“Italian surgery is suffering at the moment and the reasons are multiple: financial cuts; reduction of beds; shortage of medical and nursing staff; poor rationalization of resources and surgeries; increase in medico-legal disputes which make surgical specialties unattractive for young graduates and, finally, the poor interaction that exists between hospitals and the territory”. Maurizio Brausi, president of Cic, Italian College of Surgeons, said this to Adnkronos Salute, recalling how the organisation, “which includes 60 specialist societies and is headed by around 50 thousand Italian surgeons, has a profound knowledge of the current situation of hospitals and the their problems, presents itself as an active interlocutor of the Ministry of Health proposing possible useful and shared actions” which lead, for example, to the reduction of royal medical disputes, a theme at the center of the congress scheduled in Rome next June.
There are three issues “that the College is discussing and evaluating in a very profound way – explains Brausi – The first is the rationalization of resources in surgery. This topic was explored in depth during the Arezzo forum a few months ago. The CIC proposes that the management of the resources available to surgical specialties should pass from the general directorates, but also from the surgeons themselves who, on a daily basis, frequent the operating rooms and use the technologies”. Precisely for “the purchase of the latter – he continues – it is proposed to take regional needs into account with super prudent purchases. An example is the purchase of robots, which cost a lot and which are sometimes in excess in the various regions. This “approach” could lead to very substantial savings and new resources that could be used in other sectors. The second question is the medico-legal one. “Surgery” is the specialty that “receives the most complaints of all and that 95% of these complaints will result in nothing being done – underlines the president of the College – The CIC has been dealing with this problem for many years with the Gelli law and with long and in-depth discussions also in Parliament. On June 12th we organized a conference on this topic in Rome.
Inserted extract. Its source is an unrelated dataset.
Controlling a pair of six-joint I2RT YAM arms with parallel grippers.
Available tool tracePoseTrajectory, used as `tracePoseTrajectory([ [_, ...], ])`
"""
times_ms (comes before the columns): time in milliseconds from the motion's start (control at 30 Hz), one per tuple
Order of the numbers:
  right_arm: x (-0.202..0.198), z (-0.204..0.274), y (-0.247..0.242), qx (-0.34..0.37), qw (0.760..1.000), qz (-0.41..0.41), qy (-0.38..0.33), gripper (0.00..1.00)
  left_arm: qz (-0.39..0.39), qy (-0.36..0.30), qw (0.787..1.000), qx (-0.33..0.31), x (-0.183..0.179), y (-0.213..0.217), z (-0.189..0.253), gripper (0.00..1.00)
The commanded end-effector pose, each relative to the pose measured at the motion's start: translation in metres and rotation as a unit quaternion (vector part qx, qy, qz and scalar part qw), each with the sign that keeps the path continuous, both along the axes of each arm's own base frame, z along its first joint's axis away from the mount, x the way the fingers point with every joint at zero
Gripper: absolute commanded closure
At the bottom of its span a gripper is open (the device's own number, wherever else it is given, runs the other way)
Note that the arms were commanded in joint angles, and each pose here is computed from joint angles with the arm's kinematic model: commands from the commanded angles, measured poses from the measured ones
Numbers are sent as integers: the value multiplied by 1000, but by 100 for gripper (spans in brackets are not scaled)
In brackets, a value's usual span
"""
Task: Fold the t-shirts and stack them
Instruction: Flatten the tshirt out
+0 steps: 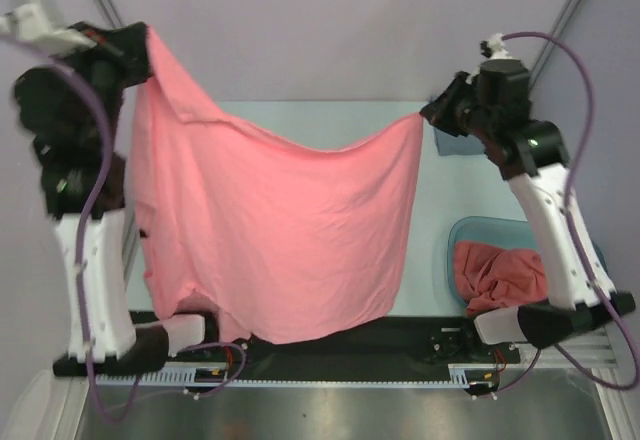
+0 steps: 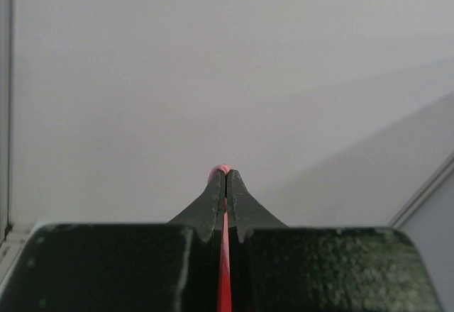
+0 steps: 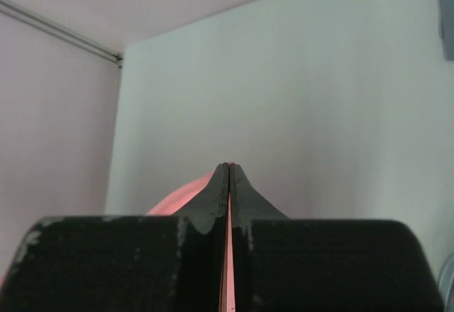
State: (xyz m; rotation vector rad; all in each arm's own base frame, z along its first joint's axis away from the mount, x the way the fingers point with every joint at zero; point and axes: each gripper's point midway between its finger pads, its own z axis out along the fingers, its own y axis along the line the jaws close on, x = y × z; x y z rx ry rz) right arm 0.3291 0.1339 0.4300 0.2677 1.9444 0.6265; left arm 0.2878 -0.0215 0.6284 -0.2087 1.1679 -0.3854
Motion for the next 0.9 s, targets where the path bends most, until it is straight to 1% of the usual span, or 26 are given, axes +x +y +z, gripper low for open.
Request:
tracePoseTrajectory([
  [0,70,-44,4,-20,999,-39,4,100,-16,126,992,19,120,-4,-99,100],
  [67,100,-76,2,-25,998,-50,24,100,-16,170,985,14,162,-1,-145,100],
  [100,124,-107,6,-36,997,-53,41,100,-18,211,977,11,196,0,-187,100],
  [167,151,-139,3,-49,995,-65,58,100,-19,237,971,10,228,1,-229,100],
  [200,166,-144,5,-50,996,-65,46,100,-20,278,960,7,255,3,-278,100],
  [233,184,-175,7,-70,994,-62,63,100,-24,279,960,9,268,3,-290,100],
  [300,208,-197,1,-81,992,-72,69,100,-29,299,954,9,292,4,-326,100],
  [333,224,-217,2,-87,990,-71,82,100,-37,318,947,9,314,4,-357,100],
  [400,243,-236,-4,-90,989,-77,90,100,-38,327,944,11,333,6,-375,100],
  [433,250,-242,-2,-85,989,-70,94,100,-44,332,942,9,349,6,-388,100],
  [467,264,-255,-1,-89,989,-69,97,100,-49,330,943,8,356,6,-391,100],
  [533,276,-268,0,-93,988,-64,102,100,-55,326,944,-1,373,6,-398,100],
  [600,291,-278,1,-96,988,-63,103,100,-54,324,944,-8,382,9,-400,100],
  [633,296,-281,-1,-95,988,-64,105,100,-56,314,948,-8,386,9,-391,100],
  [700,307,-286,-2,-94,988,-64,106,100,-47,314,948,-9,389,13,-395,100],
  [867,319,-290,-5,-89,989,-63,99,100,-45,306,951,-25,392,24,-394,99],
])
The Minister of Health, Orazio Schillacci, was invited together with representatives of various trade unions, presidents of medical-surgical societies, medical examiners and lawyers. The various aspects of the problem will be debated from both a surgical and medico-legal point of view. The objective is to reduce royal medical disputes, i.e. complaints”. To this end, “we believe it is useful, in this context, to establish”, first of all, “an impartial committee with the task of evaluating the complaints and establishing whether the fundamental criteria exist for the complaints to continue the process”.
Secondly, “change the rules” and that is to ensure that “the choice of consultants – explains Brausi – must be super selective, drawing from rankings proposed by the various surgical companies. Therefore, act on the legal profession, i.e. on the bar association, to eliminate those centers still in existence that are offered on the web, in hospitals, etc., offering free legal assistance to patients, in exchange for a percentage of any plea bargaining with the structures and surgeons”. With this practice “the impact on the insurance system is evident and it is useless to underline that, by implementing these proposals, the costs borne by the State will also decrease significantly”.
The fourth question concerns hospital-territory interaction. “Careful management of general practitioners, especially of health homes and specialist clinics in the area – concludes the surgeons’ resident – would select hospital accesses and, in particular, access to emergency rooms which, at the moment, are the structures that are suffering the most in the healthcare sector”.